Lets brainstorm COVID illness lessons learned starting in three (3) areas:
- Contract Terms
- Key Personnel clauses: Excluding ‘essential service workers’ and ‘non-managerial’ personnel from the definition and terms for Key Personnel is a structure that needs to revised.
- Defined responsibility to provide and pay for preventative measures such as masks and gloves, testing and vaccinations.
- “Burden and overhead’ definitions mandating sick pay (including illness and quarantine) specifically included or excluded from the price structure.
- A standard commitment to pay people time for illness, quarantine, and personal care (ex. vaccination, treatment, and dependent care) hours.
2. RFPs and Contracting Strategy
- Updated contracts formation selection criteria to give preference to (a) local vendors with local hiring commitments so to avoid inter-provincial and international travel risks, or (b) vendors with vaccination mandates or freedom of choice mandates with strong health and hygiene procedures.

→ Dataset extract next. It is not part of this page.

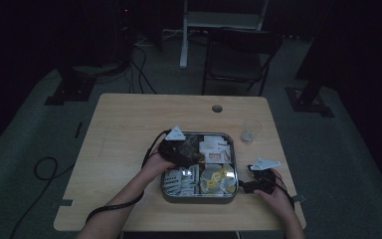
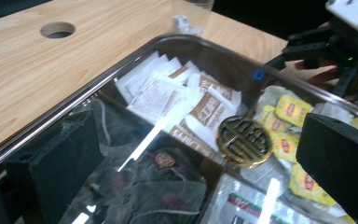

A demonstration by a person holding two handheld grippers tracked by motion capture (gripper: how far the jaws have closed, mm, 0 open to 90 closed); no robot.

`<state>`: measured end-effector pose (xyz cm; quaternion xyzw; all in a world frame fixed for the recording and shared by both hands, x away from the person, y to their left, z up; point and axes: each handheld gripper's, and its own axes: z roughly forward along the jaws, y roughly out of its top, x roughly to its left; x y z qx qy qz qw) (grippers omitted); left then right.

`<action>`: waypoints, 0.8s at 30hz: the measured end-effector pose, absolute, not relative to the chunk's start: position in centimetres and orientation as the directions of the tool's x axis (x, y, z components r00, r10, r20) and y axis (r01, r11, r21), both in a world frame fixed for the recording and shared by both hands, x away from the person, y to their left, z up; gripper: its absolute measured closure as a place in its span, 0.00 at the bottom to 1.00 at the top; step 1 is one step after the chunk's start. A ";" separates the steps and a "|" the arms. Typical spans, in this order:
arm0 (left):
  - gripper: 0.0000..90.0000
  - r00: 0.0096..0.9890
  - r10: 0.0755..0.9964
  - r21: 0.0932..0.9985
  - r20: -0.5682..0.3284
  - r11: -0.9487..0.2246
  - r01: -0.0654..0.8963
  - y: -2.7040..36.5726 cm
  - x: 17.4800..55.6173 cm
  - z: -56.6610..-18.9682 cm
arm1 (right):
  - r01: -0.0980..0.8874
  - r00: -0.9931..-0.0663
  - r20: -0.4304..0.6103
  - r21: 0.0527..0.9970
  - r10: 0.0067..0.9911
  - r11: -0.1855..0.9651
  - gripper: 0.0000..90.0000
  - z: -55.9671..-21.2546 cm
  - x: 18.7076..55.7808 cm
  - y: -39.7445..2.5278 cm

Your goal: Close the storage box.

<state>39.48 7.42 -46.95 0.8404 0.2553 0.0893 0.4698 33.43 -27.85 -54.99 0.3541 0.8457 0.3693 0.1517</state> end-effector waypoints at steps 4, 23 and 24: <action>0.00 0.838 0.537 0.843 -0.097 -0.403 0.356 8.3 39.5 -47.1 | 0.487 -0.703 0.005 0.732 0.711 0.476 0.19 -55.0 33.4 -27.8; 0.00 0.750 0.658 0.863 -0.074 -0.335 0.379 13.9 39.9 -47.8 | 0.488 -0.703 0.006 0.732 0.711 0.476 0.19 -55.0 33.4 -27.8; 0.00 0.744 0.664 0.863 -0.075 -0.330 0.382 14.3 39.9 -47.9 | 0.488 -0.703 0.006 0.732 0.711 0.476 0.19 -55.0 33.4 -27.8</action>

- Revised site-wide Labour Agreements to include illness care compensation specifics to assure consistency of treatment of all people across the project and operation. And, an established policy to guide Project/ Operations/ Contracts Managers in the the treatment of vendors and vendor personnel when illness occurs.
3. Standards and Policy
- Revised Food Handling Procedures (Is the Site BBQ going to be served smorg style again?), Facilities Care and Cleaning Standards (Has a max square footage per janitor expectation been set, or a touch point cleaning mandate been defined?).
- If we have a glove and steel toed boots expectation set in our standards, have we incorporated mask wearing expectations too?
- What Design Standards need to change and facility modification budgets allocated to support physical distancing and increased accessibility to hygiene infrastructure?
- When is the next risk analysis deep dive on illness and trade off assessment of proactive and reactive strategies?
COVID has provided many lessons, an opportunity to clarify and refresh our terms, and improve our standards and facilities. The audit of contract spend over the last 18 months will offer many more. Systemic change with positive effects on health and wellness are ready to be realized, permanently, if we choose to move forward with the teachings available to us.
Whether we take the learning opportunity or not, money is still going to be lost and spent on managing and mitigating illness here onwards.
I’m choosing to be on the "COVID Lessons Learned" Mitigation Team rather than the "Return to Normal" Management Team. I hope you will too.